Materials and methods:
Genotype: The 'R211' line into which the deleted radish gene was inserted was crossed with a spring low GLS rapeseed 'Drakar' to create an F1 progeny ('R211 * Dk'). For the subsequent mating, the spring low GLScms line 'Wesroona' (from Australia) was used. As comparative controls in molecular analysis, complete (as in European radish line 7, Asian radish line D81, oilseed rape * wild-type radish hybrids, cabbage, and turnip Asko varieties, Arabidopsis thaliana) Winter recovery lines derived from 'Samourai' with 'RRH1') or incomplete ('R113') gene transfer were used.

  Gamma irradiation: In a controlled area, the entire flowering plant is treated with gamma radiation from a Co60 radiation source. A sublethal dose of 65 gray was irradiated before meiosis.

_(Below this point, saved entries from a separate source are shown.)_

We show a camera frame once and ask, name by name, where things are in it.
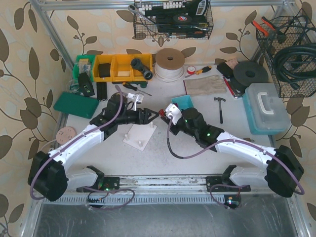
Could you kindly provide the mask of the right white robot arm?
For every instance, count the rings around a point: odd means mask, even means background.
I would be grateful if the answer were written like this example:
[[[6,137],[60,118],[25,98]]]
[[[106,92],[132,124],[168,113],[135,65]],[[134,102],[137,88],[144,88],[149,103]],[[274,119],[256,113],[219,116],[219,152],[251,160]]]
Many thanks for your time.
[[[305,194],[300,183],[304,169],[289,147],[265,147],[237,138],[221,128],[207,124],[195,108],[181,111],[174,104],[169,104],[165,110],[160,110],[159,115],[168,125],[166,142],[174,157],[190,159],[207,150],[230,154],[259,168],[259,179],[265,181],[276,194],[285,198],[293,194]],[[194,155],[176,154],[171,147],[170,134],[177,135],[179,132],[193,137],[203,149]]]

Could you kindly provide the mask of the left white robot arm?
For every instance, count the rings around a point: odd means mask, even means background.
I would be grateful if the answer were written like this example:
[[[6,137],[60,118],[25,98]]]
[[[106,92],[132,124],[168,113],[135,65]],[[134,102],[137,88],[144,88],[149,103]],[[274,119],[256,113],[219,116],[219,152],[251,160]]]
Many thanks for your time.
[[[115,133],[119,125],[147,125],[159,116],[158,112],[148,108],[129,109],[127,94],[119,86],[116,89],[117,93],[111,96],[106,107],[81,133],[55,150],[36,153],[28,177],[31,198],[37,199],[33,191],[49,201],[56,201],[65,191],[108,190],[104,173],[94,166],[74,172],[70,172],[69,168],[82,155]]]

  Test hybridization and F2 preparation: After removing buds larger than 2 mm, the irradiated plants were transferred to an insect-proof greenhouse. The irradiated F1 progeny was used for artificial pollination of the cms'Wesrona 'line. The resulting recovery line F1 'plants were able to create the F2 family, which was harvested individually and sown precisely in the field analysis as well as those without irradiation.

Phenotypic selection: 1200 F2 progenies plus 44 controls (82330 plants used) in field analysis for the following three visual criteria (1 to 5) over 2 years: Scored).
1-Growth 2-Normal normality of fertile / fertile plants in separation of F2, and 3-female fertility (growth and fruiting of cocoons)

  Homozygous lines (F4) were created for repeated self-pollination, either in the field or in the greenhouse, to obtain progeny of selected families and for further analysis.

  Isozyme analysis was performed using Delorme R.M. and Eber F. 1992. Theor Appl Genet 85: 222-228 and performed as described in marker development (Fourmann M et al 2002. Theor Appl Genet 105: 1196-1206). PCR products are confirmed by sequencing.

  Alignments were performed using Blast Ncbi and Uk Crop Net Brassica DB and INRA's Multilin software in Toulouse.

Method:
'R211', one of the low GLS spring homozygous recovery lines with deletions in the introduced gene, was selected (Delorme R. and Eber F. 1992. Theorl Appl Genet 85: 222-228. Delorme R . et al 1998. Theor Appl Genet 97 :.. 129-134 Delourme R. et al 1999. 10 th Int Rapeseed Congress, Canberra).. Several molecules are missing on both sides of Rfo, such as spATCHIA (Fourmann M et al 2002. Theor Appl. Genet 105: 1196-1206), spSG91 (Giancola S et al 2003 Theor Appl. Genet. . 'R211' not only lost expression of the Pgi-2 allele isozyme of the radish gene, but also lost the isozyme expression of the Pgi-2 allele of the cabbage genome (1, 2).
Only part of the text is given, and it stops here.